What exactly is Apache Kafka?

Apache Kafka is like a high-speed digital postal system for data. Imagine a massive mailroom that continuously receives updates — these could be notifications from your favorite app, sensor readings from a factory floor, or in our case, trending YouTube video records. Kafka captures all this data and organizes it into labeled bins called topics. Think of a topic as a folder named “YouTube-Trending” where all relevant messages are dropped. This structure allows Kafka to neatly group and route information based on its type.

Key concepts

Messages are produced by producers, which are programs or services that send data into Kafka. In the pipeline (the youtube video analyser), a Python script acts as the producer by reading each row of a CSV file and sending it into a Kafka topic. On the other end, consumers are like subscribers who pick up messages from those topics. For instance, a Spark application might act as a consumer, subscribing to a topic and processing incoming data in real-time.

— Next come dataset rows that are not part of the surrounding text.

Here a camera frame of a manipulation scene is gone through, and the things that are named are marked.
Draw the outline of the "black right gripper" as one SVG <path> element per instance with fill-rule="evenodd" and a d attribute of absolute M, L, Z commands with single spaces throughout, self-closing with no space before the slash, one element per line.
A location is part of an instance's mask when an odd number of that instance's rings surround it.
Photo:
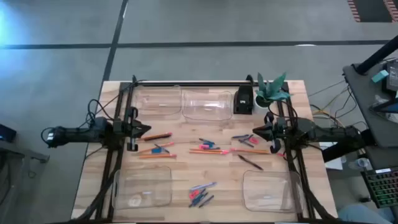
<path fill-rule="evenodd" d="M 276 138 L 276 128 L 274 127 L 274 115 L 268 111 L 264 117 L 264 122 L 265 125 L 254 128 L 252 131 L 254 134 L 257 136 L 265 139 L 266 141 L 271 140 L 272 141 L 272 146 L 270 147 L 271 153 L 272 154 L 277 154 L 282 145 L 280 143 L 280 140 Z"/>

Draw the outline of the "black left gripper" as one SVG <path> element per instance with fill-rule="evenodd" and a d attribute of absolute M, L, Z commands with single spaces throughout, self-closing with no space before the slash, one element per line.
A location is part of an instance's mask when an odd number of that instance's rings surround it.
<path fill-rule="evenodd" d="M 137 118 L 138 109 L 133 106 L 127 106 L 124 112 L 124 133 L 127 138 L 127 151 L 137 151 L 135 137 L 133 136 L 134 121 Z M 136 138 L 141 138 L 146 132 L 148 132 L 152 127 L 141 122 L 136 123 Z"/>

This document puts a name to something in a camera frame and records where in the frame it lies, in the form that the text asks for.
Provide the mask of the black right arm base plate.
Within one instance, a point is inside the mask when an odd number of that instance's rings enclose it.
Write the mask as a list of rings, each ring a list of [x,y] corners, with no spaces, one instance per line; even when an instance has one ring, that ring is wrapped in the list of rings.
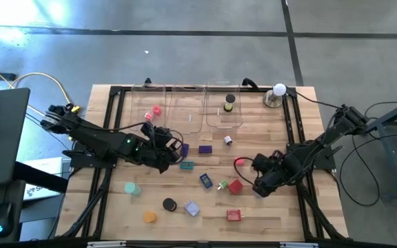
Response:
[[[294,143],[294,144],[287,144],[286,152],[291,153],[294,150],[297,149],[303,149],[303,148],[308,148],[309,147],[309,141],[304,142],[304,143]],[[336,164],[334,161],[334,155],[336,152],[338,152],[340,149],[342,149],[343,146],[339,145],[335,148],[332,148],[331,145],[327,146],[325,149],[323,149],[319,154],[316,154],[317,151],[313,153],[315,155],[313,159],[313,168],[314,169],[323,169],[323,170],[333,170],[334,172],[336,171]]]

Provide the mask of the red pronged charger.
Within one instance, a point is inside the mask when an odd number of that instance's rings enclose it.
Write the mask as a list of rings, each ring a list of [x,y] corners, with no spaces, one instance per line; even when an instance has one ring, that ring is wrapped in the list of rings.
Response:
[[[229,209],[226,211],[226,218],[229,222],[242,221],[243,215],[239,209]]]

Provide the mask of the red cube charger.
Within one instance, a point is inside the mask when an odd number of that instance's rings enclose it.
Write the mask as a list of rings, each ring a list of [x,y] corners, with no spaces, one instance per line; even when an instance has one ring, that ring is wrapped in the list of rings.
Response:
[[[239,179],[234,179],[227,188],[231,194],[239,195],[243,190],[243,184]]]

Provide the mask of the lavender multiport charger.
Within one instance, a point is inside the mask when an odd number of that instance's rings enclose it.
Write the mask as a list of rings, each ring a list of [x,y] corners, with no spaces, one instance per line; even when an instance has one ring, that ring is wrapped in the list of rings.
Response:
[[[199,206],[193,200],[186,201],[184,208],[189,213],[189,215],[193,217],[195,217],[200,212]]]

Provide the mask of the clear plastic bin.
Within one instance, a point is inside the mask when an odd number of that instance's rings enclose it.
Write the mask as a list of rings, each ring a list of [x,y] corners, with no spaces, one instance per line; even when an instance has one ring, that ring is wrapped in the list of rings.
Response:
[[[229,81],[211,81],[205,87],[206,123],[215,129],[228,130],[243,124],[241,111],[241,85]],[[233,110],[224,110],[225,97],[233,94],[236,98]]]
[[[175,85],[167,116],[167,126],[181,134],[199,133],[203,126],[205,88],[199,85]]]
[[[133,85],[131,88],[130,122],[135,124],[147,121],[144,117],[149,112],[153,119],[149,122],[155,126],[165,127],[166,124],[166,87],[160,84]],[[152,106],[161,107],[161,115],[152,112]]]

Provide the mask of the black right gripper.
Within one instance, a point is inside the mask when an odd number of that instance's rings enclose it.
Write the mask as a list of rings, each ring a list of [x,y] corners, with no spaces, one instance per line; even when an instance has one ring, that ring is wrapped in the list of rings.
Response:
[[[252,167],[258,172],[252,189],[261,197],[268,197],[278,187],[285,184],[287,172],[281,166],[284,154],[281,151],[274,151],[271,156],[257,154],[254,157]]]

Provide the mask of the mint green hourglass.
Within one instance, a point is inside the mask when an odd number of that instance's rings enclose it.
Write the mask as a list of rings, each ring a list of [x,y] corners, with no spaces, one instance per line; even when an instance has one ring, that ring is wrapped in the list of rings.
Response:
[[[124,191],[126,194],[130,194],[132,196],[139,196],[141,194],[140,187],[137,184],[131,182],[125,184]]]

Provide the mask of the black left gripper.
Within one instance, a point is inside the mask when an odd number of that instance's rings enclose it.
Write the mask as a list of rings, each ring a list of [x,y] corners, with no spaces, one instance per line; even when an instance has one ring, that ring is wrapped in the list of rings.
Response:
[[[157,162],[175,165],[184,159],[179,151],[183,148],[183,139],[175,137],[171,129],[145,123],[141,132],[149,138],[150,149],[155,152]]]

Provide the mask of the silver table edge bracket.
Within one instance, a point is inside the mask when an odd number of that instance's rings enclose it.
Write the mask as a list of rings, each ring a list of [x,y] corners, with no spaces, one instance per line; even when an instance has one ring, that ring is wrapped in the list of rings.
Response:
[[[281,242],[280,248],[319,248],[318,243],[310,242]]]
[[[127,243],[124,240],[89,242],[86,246],[86,248],[125,248],[125,247],[127,247]]]

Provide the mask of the white printed box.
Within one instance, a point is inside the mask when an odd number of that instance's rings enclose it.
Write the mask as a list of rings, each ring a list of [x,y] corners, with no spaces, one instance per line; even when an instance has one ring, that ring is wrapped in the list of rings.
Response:
[[[43,172],[54,174],[55,176],[62,177],[63,175],[63,159],[61,157],[24,161],[23,163]],[[38,200],[41,198],[49,198],[59,195],[59,192],[55,192],[40,186],[27,184],[24,191],[23,200]]]

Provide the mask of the black yellow hourglass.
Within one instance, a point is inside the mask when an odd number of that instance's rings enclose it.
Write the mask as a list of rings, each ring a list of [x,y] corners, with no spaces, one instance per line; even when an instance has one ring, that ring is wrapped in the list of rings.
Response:
[[[226,112],[231,112],[233,110],[233,103],[235,102],[236,98],[233,94],[228,94],[225,97],[225,104],[224,104],[224,110]]]

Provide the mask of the black computer mouse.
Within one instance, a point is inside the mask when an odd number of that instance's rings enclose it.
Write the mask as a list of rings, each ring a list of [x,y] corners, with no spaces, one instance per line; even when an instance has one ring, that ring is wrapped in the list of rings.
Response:
[[[10,202],[0,204],[0,238],[9,236],[14,229],[14,205]]]

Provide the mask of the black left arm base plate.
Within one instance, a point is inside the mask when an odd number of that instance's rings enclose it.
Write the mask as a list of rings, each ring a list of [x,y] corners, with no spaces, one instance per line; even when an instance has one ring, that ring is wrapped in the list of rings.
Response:
[[[117,156],[111,154],[100,157],[79,142],[72,149],[63,150],[62,154],[71,159],[70,166],[73,168],[114,168],[118,160]]]

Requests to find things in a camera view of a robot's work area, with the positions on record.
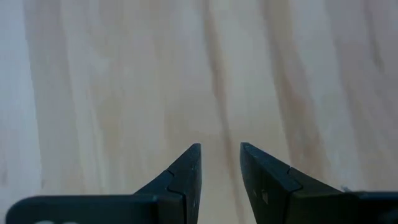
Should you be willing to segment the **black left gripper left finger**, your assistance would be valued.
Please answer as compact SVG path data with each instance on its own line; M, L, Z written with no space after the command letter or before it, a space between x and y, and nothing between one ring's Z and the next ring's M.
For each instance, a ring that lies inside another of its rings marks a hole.
M201 196L201 145L128 195L28 197L6 213L5 224L197 224Z

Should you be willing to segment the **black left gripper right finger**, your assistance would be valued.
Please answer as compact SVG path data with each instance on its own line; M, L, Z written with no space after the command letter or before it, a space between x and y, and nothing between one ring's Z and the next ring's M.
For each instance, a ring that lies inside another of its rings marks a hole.
M398 192L343 192L248 142L240 166L257 224L398 224Z

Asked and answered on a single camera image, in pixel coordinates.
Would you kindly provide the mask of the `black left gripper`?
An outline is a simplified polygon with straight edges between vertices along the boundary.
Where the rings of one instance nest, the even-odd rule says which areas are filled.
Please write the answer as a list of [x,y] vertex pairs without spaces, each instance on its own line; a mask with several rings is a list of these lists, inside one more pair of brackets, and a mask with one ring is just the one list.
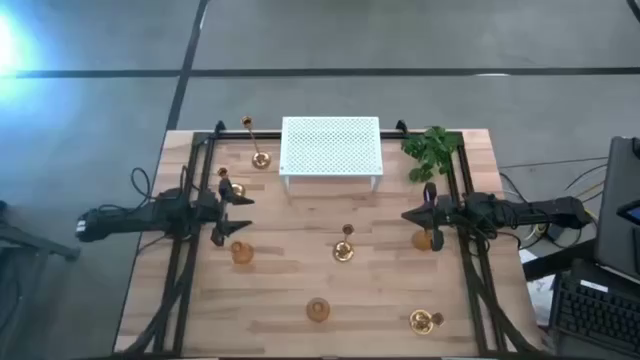
[[211,241],[218,247],[223,247],[225,238],[234,232],[250,226],[251,220],[231,221],[228,219],[227,205],[249,205],[255,201],[233,193],[232,183],[227,177],[222,177],[218,185],[218,195],[205,189],[197,200],[197,219],[203,223],[215,224],[211,234]]

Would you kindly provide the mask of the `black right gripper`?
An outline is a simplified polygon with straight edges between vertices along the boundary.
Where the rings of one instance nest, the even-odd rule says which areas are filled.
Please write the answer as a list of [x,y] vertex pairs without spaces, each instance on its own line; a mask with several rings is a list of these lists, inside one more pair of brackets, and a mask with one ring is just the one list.
[[449,196],[438,196],[436,185],[427,182],[423,188],[425,207],[417,207],[401,214],[401,217],[413,224],[423,227],[431,236],[430,244],[434,252],[444,247],[444,235],[439,229],[441,225],[455,227],[459,224],[457,217],[461,210]]

When it comes to setup, Kafka traditionally required a separate system called Zookeeper to manage its internal metadata, elect leaders among brokers, and coordinate the system. But newer versions of Kafka introduce KRaft mode, which simplifies this by removing the need for Zookeeper entirely. KRaft stands for Kafka Raft Metadata mode, and it integrates this coordination directly into Kafka itself, making it easier to deploy and manage especially in smaller or local environments.

Why choose Kafka?

Kafka is built to be fast, reliable, and scalable. It runs on one or more brokers, which are the actual servers that receive, store, and forward messages. When data is written to Kafka, it is not immediately deleted after consumption. Instead, Kafka stores it durably on disk, allowing new consumers to replay older messages. Kafka also supports replication, meaning the same message can be stored on multiple brokers, ensuring that no data is lost if one machine fails. This is part of Kafka’s built-in fault tolerance.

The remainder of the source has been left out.